PROBLEM STATEMENT:
Repeat each line of the material word for word.

RECORDED DATA START

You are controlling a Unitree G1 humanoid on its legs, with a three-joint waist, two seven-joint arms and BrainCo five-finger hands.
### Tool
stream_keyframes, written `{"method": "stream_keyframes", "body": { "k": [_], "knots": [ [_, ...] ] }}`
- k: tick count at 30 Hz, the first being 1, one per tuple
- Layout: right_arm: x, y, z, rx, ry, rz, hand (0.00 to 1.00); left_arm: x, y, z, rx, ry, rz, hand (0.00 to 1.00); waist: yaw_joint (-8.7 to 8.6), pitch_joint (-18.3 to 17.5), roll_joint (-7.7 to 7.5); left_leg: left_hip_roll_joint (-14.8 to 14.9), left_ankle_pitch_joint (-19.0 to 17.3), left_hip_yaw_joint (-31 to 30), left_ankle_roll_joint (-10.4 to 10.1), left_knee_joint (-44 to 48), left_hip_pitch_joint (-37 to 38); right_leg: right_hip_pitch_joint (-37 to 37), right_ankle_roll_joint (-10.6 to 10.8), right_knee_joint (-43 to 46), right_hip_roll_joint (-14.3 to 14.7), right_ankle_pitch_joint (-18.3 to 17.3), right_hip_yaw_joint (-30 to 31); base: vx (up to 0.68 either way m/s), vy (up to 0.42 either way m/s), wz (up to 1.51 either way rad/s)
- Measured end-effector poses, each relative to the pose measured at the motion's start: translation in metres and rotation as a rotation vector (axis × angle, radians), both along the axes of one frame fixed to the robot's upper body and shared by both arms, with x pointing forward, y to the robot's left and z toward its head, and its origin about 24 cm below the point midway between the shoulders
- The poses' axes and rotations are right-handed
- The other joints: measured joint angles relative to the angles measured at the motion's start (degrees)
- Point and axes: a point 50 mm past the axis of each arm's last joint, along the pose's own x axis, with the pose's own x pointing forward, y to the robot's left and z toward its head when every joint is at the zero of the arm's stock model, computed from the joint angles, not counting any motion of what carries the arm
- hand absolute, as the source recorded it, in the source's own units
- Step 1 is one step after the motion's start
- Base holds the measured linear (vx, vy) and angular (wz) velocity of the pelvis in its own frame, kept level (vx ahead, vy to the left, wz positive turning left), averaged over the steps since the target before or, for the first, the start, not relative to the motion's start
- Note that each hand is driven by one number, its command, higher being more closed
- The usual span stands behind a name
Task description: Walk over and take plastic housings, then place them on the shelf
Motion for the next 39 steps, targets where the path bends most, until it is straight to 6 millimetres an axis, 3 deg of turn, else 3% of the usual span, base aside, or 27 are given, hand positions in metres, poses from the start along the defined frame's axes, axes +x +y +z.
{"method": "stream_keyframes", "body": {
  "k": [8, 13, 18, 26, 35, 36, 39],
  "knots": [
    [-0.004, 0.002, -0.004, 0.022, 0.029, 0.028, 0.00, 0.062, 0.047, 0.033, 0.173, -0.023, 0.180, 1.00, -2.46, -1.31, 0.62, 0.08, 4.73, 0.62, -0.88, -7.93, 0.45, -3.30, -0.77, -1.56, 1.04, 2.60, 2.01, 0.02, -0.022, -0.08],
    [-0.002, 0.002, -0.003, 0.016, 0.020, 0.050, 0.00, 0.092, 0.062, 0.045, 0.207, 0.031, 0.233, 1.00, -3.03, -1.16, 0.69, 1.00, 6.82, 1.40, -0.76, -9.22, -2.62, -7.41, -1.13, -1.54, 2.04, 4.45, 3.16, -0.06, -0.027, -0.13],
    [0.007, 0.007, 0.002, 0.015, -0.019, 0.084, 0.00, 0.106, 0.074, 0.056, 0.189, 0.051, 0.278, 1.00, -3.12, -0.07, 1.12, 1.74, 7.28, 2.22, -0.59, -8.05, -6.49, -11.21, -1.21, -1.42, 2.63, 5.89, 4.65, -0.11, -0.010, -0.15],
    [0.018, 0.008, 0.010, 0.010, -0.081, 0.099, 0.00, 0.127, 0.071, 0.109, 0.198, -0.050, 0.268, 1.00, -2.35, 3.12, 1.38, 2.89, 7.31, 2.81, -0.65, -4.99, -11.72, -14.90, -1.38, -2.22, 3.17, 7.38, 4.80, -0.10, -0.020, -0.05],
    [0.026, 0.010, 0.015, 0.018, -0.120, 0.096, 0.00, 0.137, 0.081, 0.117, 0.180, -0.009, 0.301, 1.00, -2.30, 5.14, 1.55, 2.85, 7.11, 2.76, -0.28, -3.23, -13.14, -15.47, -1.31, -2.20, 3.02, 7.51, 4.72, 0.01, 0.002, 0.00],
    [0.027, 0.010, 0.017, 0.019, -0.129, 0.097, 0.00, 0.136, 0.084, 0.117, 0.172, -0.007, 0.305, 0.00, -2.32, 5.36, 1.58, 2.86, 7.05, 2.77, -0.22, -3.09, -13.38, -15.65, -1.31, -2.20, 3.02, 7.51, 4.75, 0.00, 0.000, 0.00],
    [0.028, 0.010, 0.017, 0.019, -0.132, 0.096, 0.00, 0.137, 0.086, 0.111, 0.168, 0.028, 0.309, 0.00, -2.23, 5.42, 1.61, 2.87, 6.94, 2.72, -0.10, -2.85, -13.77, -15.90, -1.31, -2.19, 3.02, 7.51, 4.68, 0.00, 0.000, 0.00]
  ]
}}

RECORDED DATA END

TASK RESPONSE:
You are controlling a Unitree G1 humanoid on its legs, with a three-joint waist, two seven-joint arms and BrainCo five-finger hands.
### Tool
stream_keyframes, written `{"method": "stream_keyframes", "body": { "k": [_], "knots": [ [_, ...] ] }}`
- k: tick count at 30 Hz, the first being 1, one per tuple
- Layout: right_arm: x, y, z, rx, ry, rz, hand (0.00 to 1.00); left_arm: x, y, z, rx, ry, rz, hand (0.00 to 1.00); waist: yaw_joint (-8.7 to 8.6), pitch_joint (-18.3 to 17.5), roll_joint (-7.7 to 7.5); left_leg: left_hip_roll_joint (-14.8 to 14.9), left_ankle_pitch_joint (-19.0 to 17.3), left_hip_yaw_joint (-31 to 30), left_ankle_roll_joint (-10.4 to 10.1), left_knee_joint (-44 to 48), left_hip_pitch_joint (-37 to 38); right_leg: right_hip_pitch_joint (-37 to 37), right_ankle_roll_joint (-10.6 to 10.8), right_knee_joint (-43 to 46), right_hip_roll_joint (-14.3 to 14.7), right_ankle_pitch_joint (-18.3 to 17.3), right_hip_yaw_joint (-30 to 31); base: vx (up to 0.68 either way m/s), vy (up to 0.42 either way m/s), wz (up to 1.51 either way rad/s)
- Measured end-effector poses, each relative to the pose measured at the motion's start: translation in metres and rotation as a rotation vector (axis × angle, radians), both along the axes of one frame fixed to the robot's upper body and shared by both arms, with x pointing forward, y to the robot's left and z toward its head, and its origin about 24 cm below the point midway between the shoulders
- The poses' axes and rotations are right-handed
- The other joints: measured joint angles relative to the angles measured at the motion's start (degrees)
- Point and axes: a point 50 mm past the axis of each arm's last joint, along the pose's own x axis, with the pose's own x pointing forward, y to the robot's left and z toward its head when every joint is at the zero of the arm's stock model, computed from the joint angles, not counting any motion of what carries the arm
- hand absolute, as the source recorded it, in the source's own units
- Step 1 is one step after the motion's start
- Base holds the measured linear (vx, vy) and angular (wz) velocity of the pelvis in its own frame, kept level (vx ahead, vy to the left, wz positive turning left), averaged over the steps since the target before or, for the first, the start, not relative to the motion's start
- Note that each hand is driven by one number, its command, higher being more closed
- The usual span stands behind a name
Task description: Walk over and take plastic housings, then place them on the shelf
Motion for the next 39 steps, targets where the path bends most, until it is straight to 6 millimetres an axis, 3 deg of turn, else 3% of the usual span, base aside, or 27 are given, hand positions in metres, poses from the start along the defined frame's axes, axes +x +y +z.
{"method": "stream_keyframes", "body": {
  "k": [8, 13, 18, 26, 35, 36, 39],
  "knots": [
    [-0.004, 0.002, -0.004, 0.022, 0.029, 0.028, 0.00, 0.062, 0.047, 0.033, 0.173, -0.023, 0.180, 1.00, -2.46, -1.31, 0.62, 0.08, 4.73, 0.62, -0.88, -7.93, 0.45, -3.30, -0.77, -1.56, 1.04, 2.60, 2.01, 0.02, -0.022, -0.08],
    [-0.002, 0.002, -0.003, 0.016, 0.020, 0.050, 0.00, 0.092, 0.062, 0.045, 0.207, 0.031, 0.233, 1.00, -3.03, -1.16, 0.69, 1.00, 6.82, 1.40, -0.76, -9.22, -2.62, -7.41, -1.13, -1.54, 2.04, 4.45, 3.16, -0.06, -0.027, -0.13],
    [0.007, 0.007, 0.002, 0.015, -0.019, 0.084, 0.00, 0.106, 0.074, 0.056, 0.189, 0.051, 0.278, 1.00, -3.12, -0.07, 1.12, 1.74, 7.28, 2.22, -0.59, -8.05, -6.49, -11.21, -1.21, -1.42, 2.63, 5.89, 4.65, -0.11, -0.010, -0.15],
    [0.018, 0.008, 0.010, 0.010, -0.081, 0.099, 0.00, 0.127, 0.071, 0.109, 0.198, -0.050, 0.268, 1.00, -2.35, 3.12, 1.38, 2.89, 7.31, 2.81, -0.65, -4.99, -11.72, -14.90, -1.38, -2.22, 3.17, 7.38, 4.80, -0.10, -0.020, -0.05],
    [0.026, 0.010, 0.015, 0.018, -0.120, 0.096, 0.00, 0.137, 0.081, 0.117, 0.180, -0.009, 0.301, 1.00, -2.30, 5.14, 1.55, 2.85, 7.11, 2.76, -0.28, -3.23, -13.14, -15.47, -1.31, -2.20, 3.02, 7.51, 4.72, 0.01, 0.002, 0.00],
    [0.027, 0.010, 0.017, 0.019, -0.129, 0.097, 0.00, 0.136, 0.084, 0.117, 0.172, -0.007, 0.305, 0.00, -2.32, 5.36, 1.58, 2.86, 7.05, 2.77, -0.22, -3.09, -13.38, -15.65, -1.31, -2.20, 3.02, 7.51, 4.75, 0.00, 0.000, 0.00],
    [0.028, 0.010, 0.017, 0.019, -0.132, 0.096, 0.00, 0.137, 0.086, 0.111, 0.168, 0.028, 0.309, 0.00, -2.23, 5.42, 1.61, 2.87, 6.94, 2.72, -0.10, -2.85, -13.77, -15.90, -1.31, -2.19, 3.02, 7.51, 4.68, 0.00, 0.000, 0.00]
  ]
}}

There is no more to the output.